If I'm trying to write a tool for others to use I'll do something more formal like putting the data on its own sheets and naming them. That helps a bit, but means that all my data is hidden on different sheets and I can't get a holistic view of the problem. And to be consistent in my formulas I'm tempted to use this model even for data that doesn't need it (not an array, for instance). And it still doesn't help for array-bounds type problems.

My short answer is to build up your intuition. This is not a static value. It can be improved.

I think everyone has slightly different workflows and this has no real solid answer. There’s always some trade offs. Just working in excel a lot helps, if you’re working on varying levels of complexity. I do it as a job and often helping others so I have a lot of exposure to different problems and input data types and even the desired outputs.

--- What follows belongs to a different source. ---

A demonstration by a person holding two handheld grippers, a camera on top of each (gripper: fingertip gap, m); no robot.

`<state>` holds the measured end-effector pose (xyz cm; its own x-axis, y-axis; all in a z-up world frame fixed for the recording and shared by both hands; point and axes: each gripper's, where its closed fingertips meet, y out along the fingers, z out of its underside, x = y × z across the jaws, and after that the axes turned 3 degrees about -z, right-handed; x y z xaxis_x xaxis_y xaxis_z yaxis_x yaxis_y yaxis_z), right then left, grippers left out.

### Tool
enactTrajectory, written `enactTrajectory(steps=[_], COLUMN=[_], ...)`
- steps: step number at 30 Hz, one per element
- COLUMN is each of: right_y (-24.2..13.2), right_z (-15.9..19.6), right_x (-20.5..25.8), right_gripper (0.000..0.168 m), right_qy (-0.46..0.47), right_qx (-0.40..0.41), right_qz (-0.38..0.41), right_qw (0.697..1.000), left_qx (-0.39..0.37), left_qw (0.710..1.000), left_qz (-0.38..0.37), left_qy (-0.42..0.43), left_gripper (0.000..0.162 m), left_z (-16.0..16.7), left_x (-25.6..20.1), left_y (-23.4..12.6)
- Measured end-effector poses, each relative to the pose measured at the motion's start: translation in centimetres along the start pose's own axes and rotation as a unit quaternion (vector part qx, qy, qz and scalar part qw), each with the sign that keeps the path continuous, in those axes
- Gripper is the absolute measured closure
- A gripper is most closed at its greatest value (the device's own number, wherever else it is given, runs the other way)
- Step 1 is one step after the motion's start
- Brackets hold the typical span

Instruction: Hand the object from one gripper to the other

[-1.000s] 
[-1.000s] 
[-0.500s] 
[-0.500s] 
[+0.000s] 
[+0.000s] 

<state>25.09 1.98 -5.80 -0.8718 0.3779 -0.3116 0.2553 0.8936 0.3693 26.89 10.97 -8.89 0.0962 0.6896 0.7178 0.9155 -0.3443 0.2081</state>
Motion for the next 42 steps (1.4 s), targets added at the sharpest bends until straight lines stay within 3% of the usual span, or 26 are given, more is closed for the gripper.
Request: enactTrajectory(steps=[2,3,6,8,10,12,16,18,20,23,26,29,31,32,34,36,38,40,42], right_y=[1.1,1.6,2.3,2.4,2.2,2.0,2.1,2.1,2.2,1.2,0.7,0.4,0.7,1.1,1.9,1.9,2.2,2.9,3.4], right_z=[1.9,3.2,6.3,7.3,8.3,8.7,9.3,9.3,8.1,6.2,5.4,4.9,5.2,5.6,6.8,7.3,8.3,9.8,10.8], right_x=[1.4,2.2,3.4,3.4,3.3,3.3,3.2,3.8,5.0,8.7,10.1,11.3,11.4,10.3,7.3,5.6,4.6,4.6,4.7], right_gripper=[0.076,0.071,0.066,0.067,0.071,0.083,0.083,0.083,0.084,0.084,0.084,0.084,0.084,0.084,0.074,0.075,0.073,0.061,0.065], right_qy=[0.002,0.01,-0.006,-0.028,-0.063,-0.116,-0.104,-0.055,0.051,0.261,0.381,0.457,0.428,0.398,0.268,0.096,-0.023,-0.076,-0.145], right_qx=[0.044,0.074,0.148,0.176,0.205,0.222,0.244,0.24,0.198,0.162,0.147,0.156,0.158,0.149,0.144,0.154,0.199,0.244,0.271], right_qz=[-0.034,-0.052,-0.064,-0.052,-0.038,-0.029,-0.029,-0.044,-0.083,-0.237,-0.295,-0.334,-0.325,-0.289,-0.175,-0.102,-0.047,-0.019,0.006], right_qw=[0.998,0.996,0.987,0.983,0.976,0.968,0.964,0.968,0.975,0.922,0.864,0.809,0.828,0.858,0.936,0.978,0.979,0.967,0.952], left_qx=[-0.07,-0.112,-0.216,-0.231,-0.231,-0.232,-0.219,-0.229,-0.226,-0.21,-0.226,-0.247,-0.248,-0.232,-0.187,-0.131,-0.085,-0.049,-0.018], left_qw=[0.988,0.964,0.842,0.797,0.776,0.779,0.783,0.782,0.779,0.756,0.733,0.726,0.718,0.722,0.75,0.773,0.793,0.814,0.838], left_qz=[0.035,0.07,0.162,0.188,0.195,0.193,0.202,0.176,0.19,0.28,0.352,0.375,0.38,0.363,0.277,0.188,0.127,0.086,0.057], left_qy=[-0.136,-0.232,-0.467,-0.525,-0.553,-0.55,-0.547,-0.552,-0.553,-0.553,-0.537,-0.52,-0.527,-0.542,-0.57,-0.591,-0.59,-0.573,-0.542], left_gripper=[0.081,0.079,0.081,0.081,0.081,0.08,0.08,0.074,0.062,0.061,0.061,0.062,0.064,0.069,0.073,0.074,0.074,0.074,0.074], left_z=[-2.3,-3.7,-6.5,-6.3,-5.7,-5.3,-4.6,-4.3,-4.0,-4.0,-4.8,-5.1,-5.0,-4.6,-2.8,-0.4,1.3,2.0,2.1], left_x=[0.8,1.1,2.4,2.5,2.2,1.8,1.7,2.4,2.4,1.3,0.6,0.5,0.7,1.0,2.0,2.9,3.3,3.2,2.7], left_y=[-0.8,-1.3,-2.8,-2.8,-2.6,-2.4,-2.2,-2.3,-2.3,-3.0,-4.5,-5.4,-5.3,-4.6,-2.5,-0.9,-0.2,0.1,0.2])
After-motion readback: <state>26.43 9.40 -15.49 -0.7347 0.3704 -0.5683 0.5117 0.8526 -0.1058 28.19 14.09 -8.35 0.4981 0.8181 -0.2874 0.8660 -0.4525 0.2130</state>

The intuitive example you mentioned never happens to me for example because of 2 things; 1) I intuitively leave space to add a header, it’s such a common thing to do, my intuition knows to account for it up front 2) if for some reason I ignored #1, I know how to move things without breaking the formula references and when to employ different approaches to that problem. Things like how copy and cut differ, Inserting a row above row 1, etc. One of my little hacks is avoiding referencing a range like A1:C5 and instead will make it A:C if it’s just a basic table of data. Your file may have a ton of references to this table of data once it’s built out and adding a row of data then requires some manual housekeeping which introduces an opportunity for a bug to occur. With my approach, I can add or subtract data or rows and non of the range references need to change. (Someone May point out that you could expand the table range for 6 rows in a way that the other references would expand, it’s true but I don’t design my files for that, because adding a row may have break something else to the right of column C).

A lot of the way i use and setup the data within a spreadsheet is in anticipation or avoidance of future issues. This only comes with experience. Which is kind of my answer to your more complex example. When developing for others, you’re usually trying to hide the data and complexity of things and expose only the useful bits for that end user. It’s not perfect and is very annoying that I have to hide and unhide things constantly to inspect the functionality. But that’s just the way it is. I’ve done some things like written little macros that hide all of the background stuff if a keyword is in the file name (imagine having a dev and prod version of the file, if prod is in the file name when saving all the cleanup and hiding of things happen. That’s what I distribute. The dev version is the same and where I work. When I save that file prod is not in the file name so everything in that macro doesn’t execute.)